• INPUT DATA:
________________
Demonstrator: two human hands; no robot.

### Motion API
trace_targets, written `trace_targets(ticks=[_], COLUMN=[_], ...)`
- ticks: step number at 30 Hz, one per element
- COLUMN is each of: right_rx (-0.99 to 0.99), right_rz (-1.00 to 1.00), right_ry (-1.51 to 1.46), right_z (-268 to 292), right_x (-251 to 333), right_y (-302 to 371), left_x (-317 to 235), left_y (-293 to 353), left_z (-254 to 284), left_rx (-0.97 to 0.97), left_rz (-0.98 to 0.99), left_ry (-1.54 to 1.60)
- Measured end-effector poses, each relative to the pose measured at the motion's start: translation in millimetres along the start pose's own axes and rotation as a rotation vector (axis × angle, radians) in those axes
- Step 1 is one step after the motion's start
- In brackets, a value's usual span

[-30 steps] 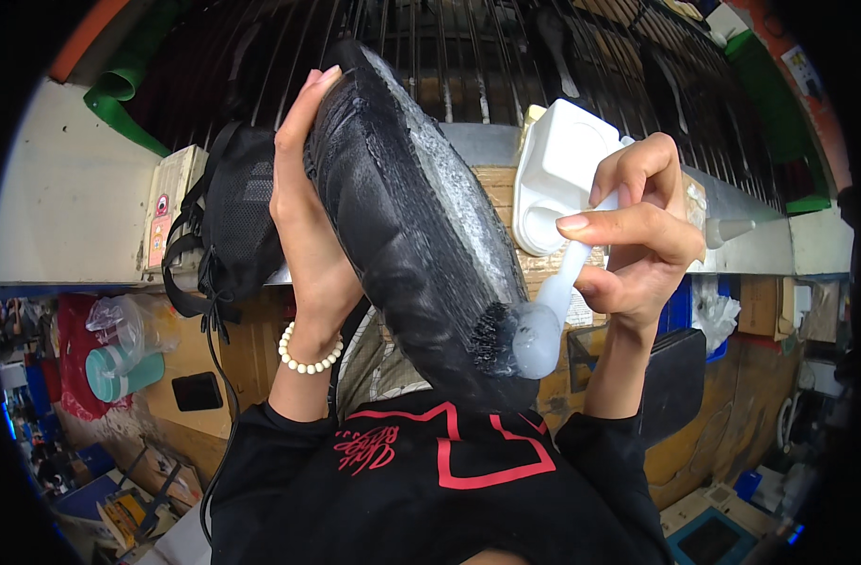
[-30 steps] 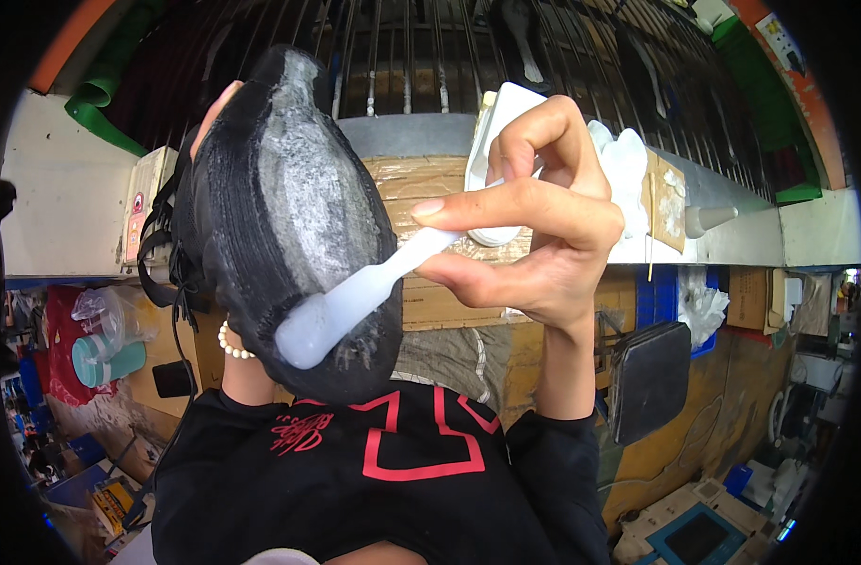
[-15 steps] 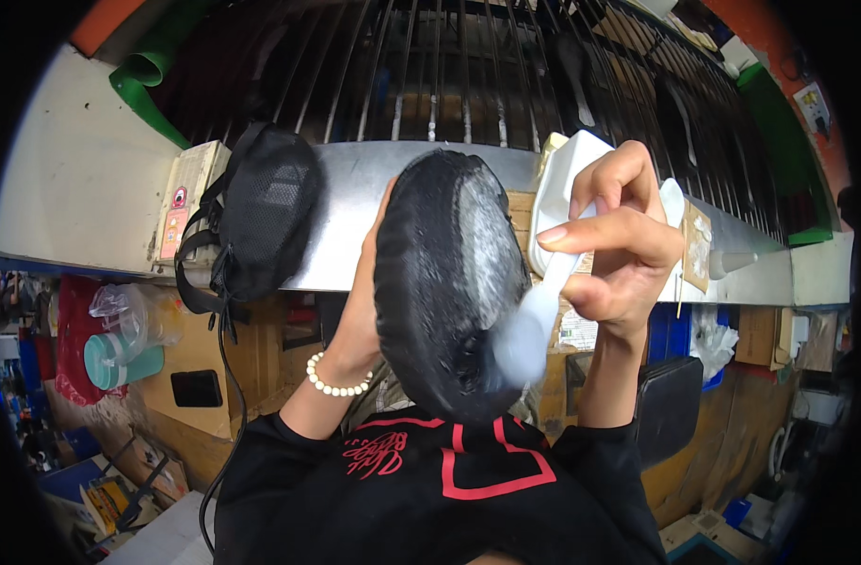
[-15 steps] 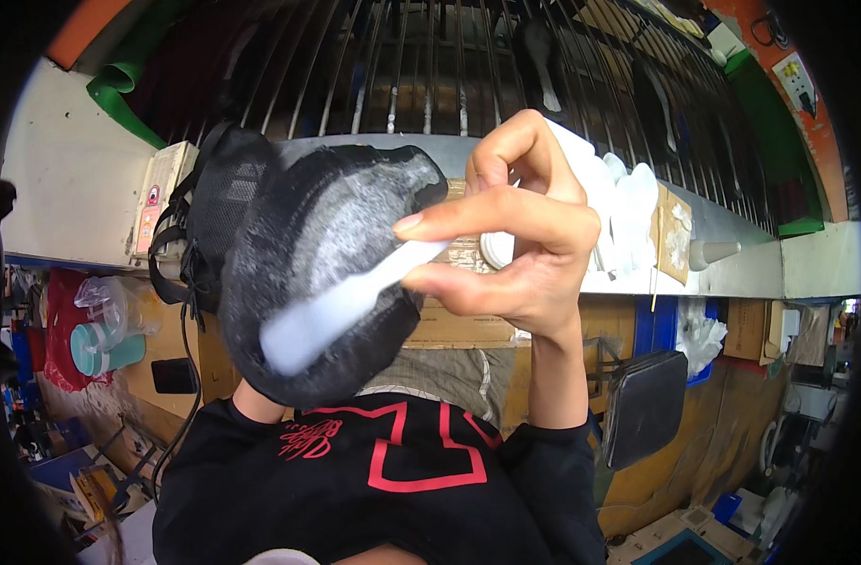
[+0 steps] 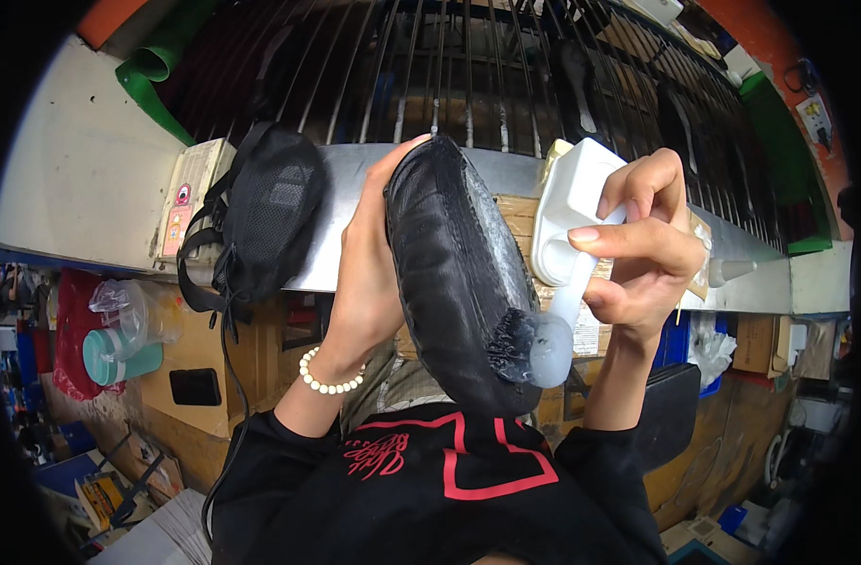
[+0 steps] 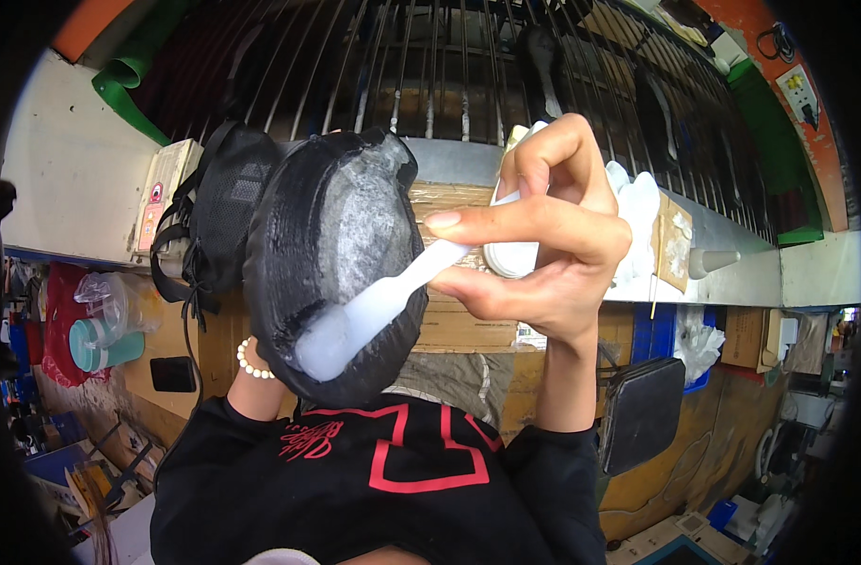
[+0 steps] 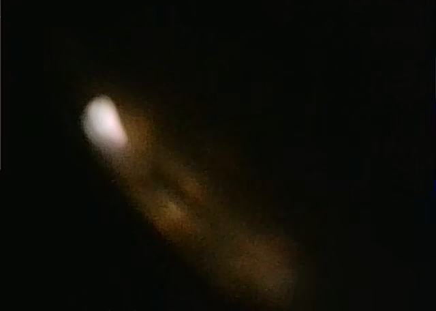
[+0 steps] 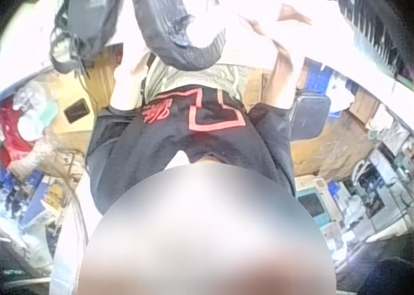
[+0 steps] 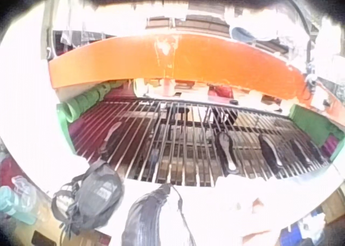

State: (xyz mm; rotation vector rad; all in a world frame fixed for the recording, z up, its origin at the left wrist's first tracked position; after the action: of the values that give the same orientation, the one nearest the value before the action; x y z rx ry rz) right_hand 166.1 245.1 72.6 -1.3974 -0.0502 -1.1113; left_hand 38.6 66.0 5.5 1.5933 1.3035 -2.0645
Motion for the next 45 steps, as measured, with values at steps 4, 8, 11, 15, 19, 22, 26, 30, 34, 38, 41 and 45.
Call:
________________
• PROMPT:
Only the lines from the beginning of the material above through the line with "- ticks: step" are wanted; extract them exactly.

• EXERCISE ANSWER:
Demonstrator: two human hands; no robot.

### Motion API
trace_targets, written `trace_targets(ticks=[_], COLUMN=[_], ...)`
- ticks: step number at 30 Hz, one per element

This completes the required output.